A lesson in compassionate engineering from Carnegie Mellon

This information provided by Smart Cities Council Compassionate Cities.
Tue, 2016-06-28 13:15 -- Compassionate C...

"For us, compassion has always driven what we have done," says M. Bernardine Dias, an associate research professor in the Robotics Institute at Carnegie Mellon University (CMU) in Pittsburgh.

That compassion led Dias and her team of students, colleagues and staff to a school for the blind in Bangalore, India where a number of years ago they developed an electronic Braille writing tutor to help visually impaired students learn to write Braille with a slate and stylus. The tutors, which include learning games, provide audio feedback in real-time as the students learn to write Braille.

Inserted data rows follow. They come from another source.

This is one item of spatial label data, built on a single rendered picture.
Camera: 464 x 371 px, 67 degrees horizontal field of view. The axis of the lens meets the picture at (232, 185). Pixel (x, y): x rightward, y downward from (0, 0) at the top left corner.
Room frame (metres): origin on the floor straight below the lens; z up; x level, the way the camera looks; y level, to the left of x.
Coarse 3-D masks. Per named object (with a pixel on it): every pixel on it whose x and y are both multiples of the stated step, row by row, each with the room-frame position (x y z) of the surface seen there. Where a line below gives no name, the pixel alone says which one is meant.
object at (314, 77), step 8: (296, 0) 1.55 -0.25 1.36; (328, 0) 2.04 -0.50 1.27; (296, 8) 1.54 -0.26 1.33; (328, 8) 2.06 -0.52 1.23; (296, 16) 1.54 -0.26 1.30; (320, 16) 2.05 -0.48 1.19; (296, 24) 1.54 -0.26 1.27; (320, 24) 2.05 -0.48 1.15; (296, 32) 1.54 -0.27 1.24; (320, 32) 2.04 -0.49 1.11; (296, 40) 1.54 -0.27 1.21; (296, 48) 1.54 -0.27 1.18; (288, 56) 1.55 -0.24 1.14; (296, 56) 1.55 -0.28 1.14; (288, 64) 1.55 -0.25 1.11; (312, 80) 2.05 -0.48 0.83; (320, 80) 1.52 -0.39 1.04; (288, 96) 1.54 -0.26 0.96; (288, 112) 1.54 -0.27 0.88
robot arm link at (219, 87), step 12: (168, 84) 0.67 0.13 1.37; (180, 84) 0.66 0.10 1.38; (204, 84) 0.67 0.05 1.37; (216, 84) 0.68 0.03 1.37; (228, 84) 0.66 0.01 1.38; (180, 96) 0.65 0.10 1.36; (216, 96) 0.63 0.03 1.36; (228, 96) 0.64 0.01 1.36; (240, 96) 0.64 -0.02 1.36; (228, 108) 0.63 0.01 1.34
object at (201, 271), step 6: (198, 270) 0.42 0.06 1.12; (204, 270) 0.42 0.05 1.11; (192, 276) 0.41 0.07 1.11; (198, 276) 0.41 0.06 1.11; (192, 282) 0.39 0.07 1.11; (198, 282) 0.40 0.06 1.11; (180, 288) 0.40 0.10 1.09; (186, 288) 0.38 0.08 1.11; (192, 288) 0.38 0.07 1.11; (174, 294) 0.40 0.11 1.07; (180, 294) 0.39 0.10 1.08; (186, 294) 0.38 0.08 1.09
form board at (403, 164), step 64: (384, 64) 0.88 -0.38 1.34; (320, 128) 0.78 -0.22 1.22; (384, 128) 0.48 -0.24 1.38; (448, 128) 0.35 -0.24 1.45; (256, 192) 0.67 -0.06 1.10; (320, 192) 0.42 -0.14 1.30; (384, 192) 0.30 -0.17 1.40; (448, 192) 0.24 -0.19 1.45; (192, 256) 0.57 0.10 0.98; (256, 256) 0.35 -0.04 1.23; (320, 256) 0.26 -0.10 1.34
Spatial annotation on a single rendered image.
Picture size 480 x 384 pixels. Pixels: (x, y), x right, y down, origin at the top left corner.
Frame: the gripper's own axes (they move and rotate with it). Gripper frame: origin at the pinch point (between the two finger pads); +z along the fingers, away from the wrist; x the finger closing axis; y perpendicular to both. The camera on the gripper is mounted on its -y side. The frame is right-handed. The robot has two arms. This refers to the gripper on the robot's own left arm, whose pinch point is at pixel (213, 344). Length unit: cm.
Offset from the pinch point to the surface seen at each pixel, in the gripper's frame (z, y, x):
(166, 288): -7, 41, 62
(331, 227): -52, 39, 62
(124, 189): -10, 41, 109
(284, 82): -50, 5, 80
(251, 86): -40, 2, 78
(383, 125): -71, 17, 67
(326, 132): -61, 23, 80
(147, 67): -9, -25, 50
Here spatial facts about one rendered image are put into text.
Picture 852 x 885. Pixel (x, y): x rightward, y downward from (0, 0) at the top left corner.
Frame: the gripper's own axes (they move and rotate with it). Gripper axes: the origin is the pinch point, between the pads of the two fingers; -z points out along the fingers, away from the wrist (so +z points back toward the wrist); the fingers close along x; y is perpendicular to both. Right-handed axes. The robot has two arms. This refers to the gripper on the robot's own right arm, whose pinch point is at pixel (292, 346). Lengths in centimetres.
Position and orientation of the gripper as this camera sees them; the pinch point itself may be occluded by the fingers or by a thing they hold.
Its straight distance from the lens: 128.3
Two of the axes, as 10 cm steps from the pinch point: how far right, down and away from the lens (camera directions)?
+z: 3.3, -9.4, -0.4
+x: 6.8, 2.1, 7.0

Since the first electronic tutor, Dias and her team have developed a number of versions in different languages and have field tested them in countries where Braille typewriters and specialized keyboards commonly available in developed nations are hard to come by. The hardware designs and software for building the inexpensive tutors, available in both stand-alone and versions that connect to a laptop, are available online.

Award-winning work
A news story on the CMU site explains that the compassionate engineering approach Dias champions focuses not only on a community's needs but on its vision of progress. For instance in the developing world, the story suggests, full literacy is impossible for blind people who fail to master writing in Braille.

The electronic tutor has won awards, including the Infy Maker in 2015 and the Louis Braille Touch of Genius Prize for Innovation in 2014.

The work resulted in a series of videos just released online that describe the technology and people involved in the project and encourage others to consider compassionate engineering projects.